(Data excerpt)
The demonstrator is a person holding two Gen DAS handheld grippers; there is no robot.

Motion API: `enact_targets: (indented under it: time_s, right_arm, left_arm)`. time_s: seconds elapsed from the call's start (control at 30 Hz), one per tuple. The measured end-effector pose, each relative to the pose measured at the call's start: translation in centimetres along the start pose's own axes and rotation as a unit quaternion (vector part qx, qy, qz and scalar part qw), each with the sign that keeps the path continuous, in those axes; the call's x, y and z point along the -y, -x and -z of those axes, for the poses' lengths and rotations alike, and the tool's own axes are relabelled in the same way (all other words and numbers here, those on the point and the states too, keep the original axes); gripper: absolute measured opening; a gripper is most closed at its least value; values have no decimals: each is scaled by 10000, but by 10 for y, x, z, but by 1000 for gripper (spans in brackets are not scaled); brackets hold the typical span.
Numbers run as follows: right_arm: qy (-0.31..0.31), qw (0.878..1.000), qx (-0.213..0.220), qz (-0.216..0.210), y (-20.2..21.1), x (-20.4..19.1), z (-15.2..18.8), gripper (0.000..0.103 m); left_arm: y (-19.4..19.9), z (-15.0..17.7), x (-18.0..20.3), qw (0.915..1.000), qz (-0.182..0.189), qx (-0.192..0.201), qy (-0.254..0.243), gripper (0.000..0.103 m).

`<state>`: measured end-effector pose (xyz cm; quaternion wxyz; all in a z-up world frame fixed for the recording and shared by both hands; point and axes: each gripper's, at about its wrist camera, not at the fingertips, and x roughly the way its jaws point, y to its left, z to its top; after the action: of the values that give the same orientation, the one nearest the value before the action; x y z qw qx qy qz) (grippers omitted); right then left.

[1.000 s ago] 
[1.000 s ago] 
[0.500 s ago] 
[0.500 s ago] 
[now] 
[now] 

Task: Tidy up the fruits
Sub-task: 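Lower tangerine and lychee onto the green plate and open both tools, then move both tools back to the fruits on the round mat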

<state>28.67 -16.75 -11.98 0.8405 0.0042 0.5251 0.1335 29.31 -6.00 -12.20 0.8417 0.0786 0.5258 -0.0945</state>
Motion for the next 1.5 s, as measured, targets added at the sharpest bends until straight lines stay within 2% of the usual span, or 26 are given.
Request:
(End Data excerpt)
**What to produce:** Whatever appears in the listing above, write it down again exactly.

**Response area:**
The demonstrator is a person holding two Gen DAS handheld grippers; there is no robot.

Motion API: `enact_targets: (indented under it: time_s, right_arm, left_arm)`. time_s: seconds elapsed from the call's start (control at 30 Hz), one per tuple. The measured end-effector pose, each relative to the pose measured at the call's start: translation in centimetres along the start pose's own axes and rotation as a unit quaternion (vector part qx, qy, qz and scalar part qw), each with the sign that keeps the path continuous, in those axes; the call's x, y and z point along the -y, -x and -z of those axes, for the poses' lengths and rotations alike, and the tool's own axes are relabelled in the same way (all other words and numbers here, those on the point and the states too, keep the original axes); gripper: absolute measured opening; a gripper is most closed at its least value; values have no decimals: each is scaled by 10000, but by 10 for y, x, z, but by 1000 for gripper (spans in brackets are not scaled); brackets hold the typical span.
Numbers run as follows: right_arm: qy (-0.31..0.31), qw (0.878..1.000), qx (-0.213..0.220), qz (-0.216..0.210), y (-20.2..21.1), x (-20.4..19.1), z (-15.2..18.8), gripper (0.000..0.103 m); left_arm: y (-19.4..19.9), z (-15.0..17.7), x (-18.0..20.3), qw (0.915..1.000), qz (-0.182..0.189), qx (-0.192..0.201), qy (-0.254..0.243), gripper (0.000..0.103 m).

`<state>`: measured end-effector pose (xyz cm; quaternion wxyz; all in a z-up world frame fixed for the recording and shared by both hands; point and axes: each gripper's, at about its wrist camera, not at the fingertips, and x roughly the way its jaws point, y to its left, z to its top; after the action: of the values that give the same orientation, the one nearest the value before the action; x y z qw qx qy qz) (grippers omitted); right then left.

[1.000 s ago] 
[1.000 s ago] 
[0.500 s ago] 
[0.500 s ago] 
[now] 
[now] 

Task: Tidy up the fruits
Sub-task: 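Lower tangerine and lychee onto the green plate and open both tools, then move both tools back to the fruits on the round mat
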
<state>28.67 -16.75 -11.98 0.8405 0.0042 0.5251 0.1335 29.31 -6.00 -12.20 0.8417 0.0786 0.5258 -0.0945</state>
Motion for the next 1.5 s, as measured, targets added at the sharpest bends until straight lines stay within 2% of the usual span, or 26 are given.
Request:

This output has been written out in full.